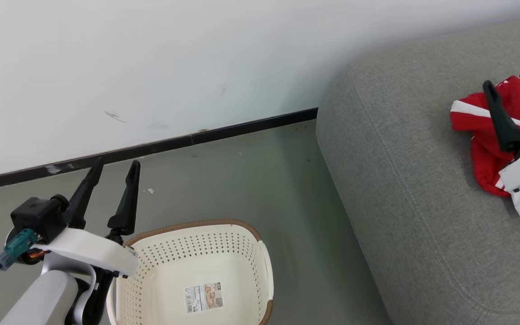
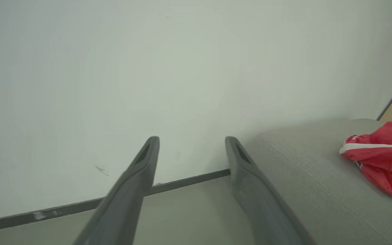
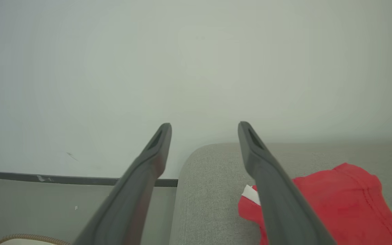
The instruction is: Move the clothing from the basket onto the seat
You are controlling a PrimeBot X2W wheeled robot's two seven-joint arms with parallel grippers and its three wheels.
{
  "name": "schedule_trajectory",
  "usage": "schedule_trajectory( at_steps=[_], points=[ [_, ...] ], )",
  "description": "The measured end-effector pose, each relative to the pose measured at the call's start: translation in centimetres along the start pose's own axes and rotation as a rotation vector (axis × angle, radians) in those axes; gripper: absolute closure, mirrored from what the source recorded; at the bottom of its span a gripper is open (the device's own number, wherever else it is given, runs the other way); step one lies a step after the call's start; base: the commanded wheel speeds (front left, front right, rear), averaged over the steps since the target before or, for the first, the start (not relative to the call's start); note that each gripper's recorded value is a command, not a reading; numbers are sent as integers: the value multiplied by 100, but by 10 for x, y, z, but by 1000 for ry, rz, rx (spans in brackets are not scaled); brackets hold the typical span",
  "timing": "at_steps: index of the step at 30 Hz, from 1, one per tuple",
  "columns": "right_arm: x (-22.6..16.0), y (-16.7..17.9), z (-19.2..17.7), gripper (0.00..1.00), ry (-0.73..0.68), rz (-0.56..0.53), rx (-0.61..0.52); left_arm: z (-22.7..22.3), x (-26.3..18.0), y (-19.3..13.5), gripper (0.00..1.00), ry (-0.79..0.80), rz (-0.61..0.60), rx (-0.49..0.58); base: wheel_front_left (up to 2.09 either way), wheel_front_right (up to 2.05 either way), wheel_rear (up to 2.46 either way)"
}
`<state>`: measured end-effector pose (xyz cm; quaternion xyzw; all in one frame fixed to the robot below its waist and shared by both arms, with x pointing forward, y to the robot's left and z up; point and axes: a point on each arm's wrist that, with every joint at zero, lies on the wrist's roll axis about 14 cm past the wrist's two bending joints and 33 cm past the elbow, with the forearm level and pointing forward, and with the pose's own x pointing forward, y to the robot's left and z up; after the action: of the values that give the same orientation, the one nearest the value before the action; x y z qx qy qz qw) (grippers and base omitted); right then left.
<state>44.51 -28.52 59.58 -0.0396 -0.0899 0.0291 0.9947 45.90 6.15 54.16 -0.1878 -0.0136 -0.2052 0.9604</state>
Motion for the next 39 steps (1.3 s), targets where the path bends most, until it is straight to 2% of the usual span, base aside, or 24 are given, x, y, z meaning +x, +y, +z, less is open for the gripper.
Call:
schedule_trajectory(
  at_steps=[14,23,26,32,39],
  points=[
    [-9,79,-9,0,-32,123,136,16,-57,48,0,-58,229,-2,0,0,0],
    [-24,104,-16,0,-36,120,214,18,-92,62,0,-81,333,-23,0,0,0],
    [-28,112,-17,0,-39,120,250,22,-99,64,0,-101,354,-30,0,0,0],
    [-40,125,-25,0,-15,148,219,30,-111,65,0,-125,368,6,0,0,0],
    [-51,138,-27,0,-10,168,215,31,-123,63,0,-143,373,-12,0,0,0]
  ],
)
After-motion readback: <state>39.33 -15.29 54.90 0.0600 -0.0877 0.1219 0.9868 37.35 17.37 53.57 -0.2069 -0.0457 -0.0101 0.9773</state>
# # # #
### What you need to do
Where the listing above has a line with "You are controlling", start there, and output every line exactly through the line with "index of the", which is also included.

### Response
You are controlling a PrimeBot X2W wheeled robot's two seven-joint arms with parallel grippers and its three wheels.
{
  "name": "schedule_trajectory",
  "usage": "schedule_trajectory( at_steps=[_], points=[ [_, ...] ], )",
  "description": "The measured end-effector pose, each relative to the pose measured at the call's start: translation in centimetres along the start pose's own axes and rotation as a rotation vector (axis × angle, radians) in those axes; gripper: absolute closure, mirrored from what the source recorded; at the bottom of its span a gripper is open (the device's own number, wherever else it is given, runs the other way); step one lies a step after the call's start; base: the commanded wheel speeds (front left, front right, rear), averaged over the steps since the target before or, for the first, the start (not relative to the call's start); note that each gripper's recorded value is a command, not a reading; numbers are sent as integers: the value multiplied by 100, but by 10 for x, y, z, but by 1000 for ry, rz, rx (spans in brackets are not scaled); brackets hold the typical span",
  "timing": "at_steps: index of the step at 30 Hz, from 1, one per tuple",

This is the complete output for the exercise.